The characteristic dark green
pigment of wild-type A. nidulans spores results from the
production of a spore-specific pigment that gives colonies a green
appearance and provides a straightforward means of identifying mutants
with abnormal pigmentation (38, 41, 45, 126). These mutants
have allowed the identification and characterization of genes involved
in pigment synthesis that serve as excellent reporters of
developmentally regulated gene expression (155). Although
many loci contribute to the nuances of spore color (see below), two
genes, wA and yA, are central to the process of
spore pigmentation. The wA gene encodes a polyketide synthase, and mutations in wA result in white spored strains
that lack melanin and an electron-dense outer spore wall layer that contains
-1,3-glucan (99, 100). yA is
predicted to encode a p-diphenol oxidase known as conidial
laccase, and yA mutants have yellow spores (12, 38, 84,
171). The fact that wA mutations are epistatic to
mutations in yA and that conidial laccase accumulates in the
walls of wA mutants has led to the hypothesis that
wA catalyzes the synthesis of a yellow pigmented polyketide that is converted to the green form by the product of the yA
gene (100). Although these products have not been
characterized in A. nidulans, Brown et al. isolated and
characterized a compound from a laccase-deficient strain of
Aspergillus parasiticus and showed the compound to be an
octaketide (24). The transcripts of both yA and
wA are developmentally regulated by genes from the central
regulatory pathway. wA is apparently regulated as a class B
gene (above) in that it is directly controlled by the developmental regulatory gene wetA (99).

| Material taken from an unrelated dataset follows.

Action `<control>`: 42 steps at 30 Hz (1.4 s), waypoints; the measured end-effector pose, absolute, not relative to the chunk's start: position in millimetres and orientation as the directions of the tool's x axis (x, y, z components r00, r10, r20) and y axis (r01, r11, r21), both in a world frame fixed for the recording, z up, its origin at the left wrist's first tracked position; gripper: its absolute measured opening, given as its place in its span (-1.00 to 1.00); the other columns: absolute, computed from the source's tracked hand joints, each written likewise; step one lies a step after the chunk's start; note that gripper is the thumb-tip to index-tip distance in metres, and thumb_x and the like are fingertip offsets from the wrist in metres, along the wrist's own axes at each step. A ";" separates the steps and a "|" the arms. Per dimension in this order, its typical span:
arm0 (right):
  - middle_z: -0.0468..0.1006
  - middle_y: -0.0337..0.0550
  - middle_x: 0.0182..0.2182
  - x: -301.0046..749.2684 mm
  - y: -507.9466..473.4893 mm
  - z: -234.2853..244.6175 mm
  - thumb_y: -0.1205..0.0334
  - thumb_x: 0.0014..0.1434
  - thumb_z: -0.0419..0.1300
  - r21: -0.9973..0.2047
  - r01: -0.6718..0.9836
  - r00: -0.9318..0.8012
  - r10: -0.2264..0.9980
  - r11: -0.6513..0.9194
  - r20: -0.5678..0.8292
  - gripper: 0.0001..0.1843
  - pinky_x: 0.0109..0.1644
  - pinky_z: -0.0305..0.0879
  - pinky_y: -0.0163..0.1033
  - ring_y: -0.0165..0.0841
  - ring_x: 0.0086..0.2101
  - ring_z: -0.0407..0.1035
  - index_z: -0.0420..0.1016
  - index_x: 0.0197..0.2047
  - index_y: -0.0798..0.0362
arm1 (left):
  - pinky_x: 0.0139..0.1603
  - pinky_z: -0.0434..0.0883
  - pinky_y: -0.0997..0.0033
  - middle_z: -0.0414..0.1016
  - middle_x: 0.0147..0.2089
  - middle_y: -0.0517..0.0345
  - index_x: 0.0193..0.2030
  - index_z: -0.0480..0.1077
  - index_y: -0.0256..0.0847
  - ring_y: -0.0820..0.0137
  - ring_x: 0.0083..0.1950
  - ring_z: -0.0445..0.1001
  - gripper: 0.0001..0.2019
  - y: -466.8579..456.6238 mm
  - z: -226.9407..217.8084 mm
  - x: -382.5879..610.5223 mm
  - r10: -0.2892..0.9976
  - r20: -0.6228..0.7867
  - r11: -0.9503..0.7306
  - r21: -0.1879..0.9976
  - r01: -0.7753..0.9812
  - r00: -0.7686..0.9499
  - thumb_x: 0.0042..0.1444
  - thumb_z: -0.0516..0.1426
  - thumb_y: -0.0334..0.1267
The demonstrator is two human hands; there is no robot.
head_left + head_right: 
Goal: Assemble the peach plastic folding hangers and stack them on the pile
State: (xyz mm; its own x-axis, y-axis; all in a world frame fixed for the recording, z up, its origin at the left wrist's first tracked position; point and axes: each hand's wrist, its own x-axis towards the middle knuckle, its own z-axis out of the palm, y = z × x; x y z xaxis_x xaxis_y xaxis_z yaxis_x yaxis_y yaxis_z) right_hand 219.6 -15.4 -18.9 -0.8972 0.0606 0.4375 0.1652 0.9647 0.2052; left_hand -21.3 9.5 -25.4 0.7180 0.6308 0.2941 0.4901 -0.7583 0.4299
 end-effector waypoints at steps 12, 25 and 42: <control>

Both brlA and abaA can direct the activation of
yA, making this a class A gene (11, 110).
(iii) Spore wall protein genes. Another class of genes with auxiliary functions that are regulated during conidiophore development encodes proteins that make up specific components of the spore wall. Two A. nidulans genes, rodA and dewA, have been shown to encode hydrophobic proteins that contribute to the hydrophobicity of conidia, presumably facilitating their dispersal by air (146, 147). Both of these genes were isolated from a group of cDNA clones called CAN (conidiation A. nidulans) that were isolated based on their developmentally regulated expression (21, 174). RodA and DewA belong to a general class of proteins found in fungi, termed hydrophobins, that have been found in several species including members of the Basidiomycetes, Ascomycetes, and Deuteromycetes (161). Like dewA and rodA, other fungal hydrophobins were identified principally because they are abundantly produced during various cellular differentiation processes. The predicted proteins have little sequence identity at the amino acid level but have certain structural features in common. Most importantly, they all contain eight cysteine residues arranged in a conserved pattern and they have a similar arrangement of hydrophobic domains and thus exhibit similar hydrophobicity plots (54). Hydrophobin-encoding genes in other fungi function in a wide range of processes including spore (16, 83) and hyphal (114, 134, 160) wall hydrophobicity and infection structure formation in plant (148) and insect (145) pathogens.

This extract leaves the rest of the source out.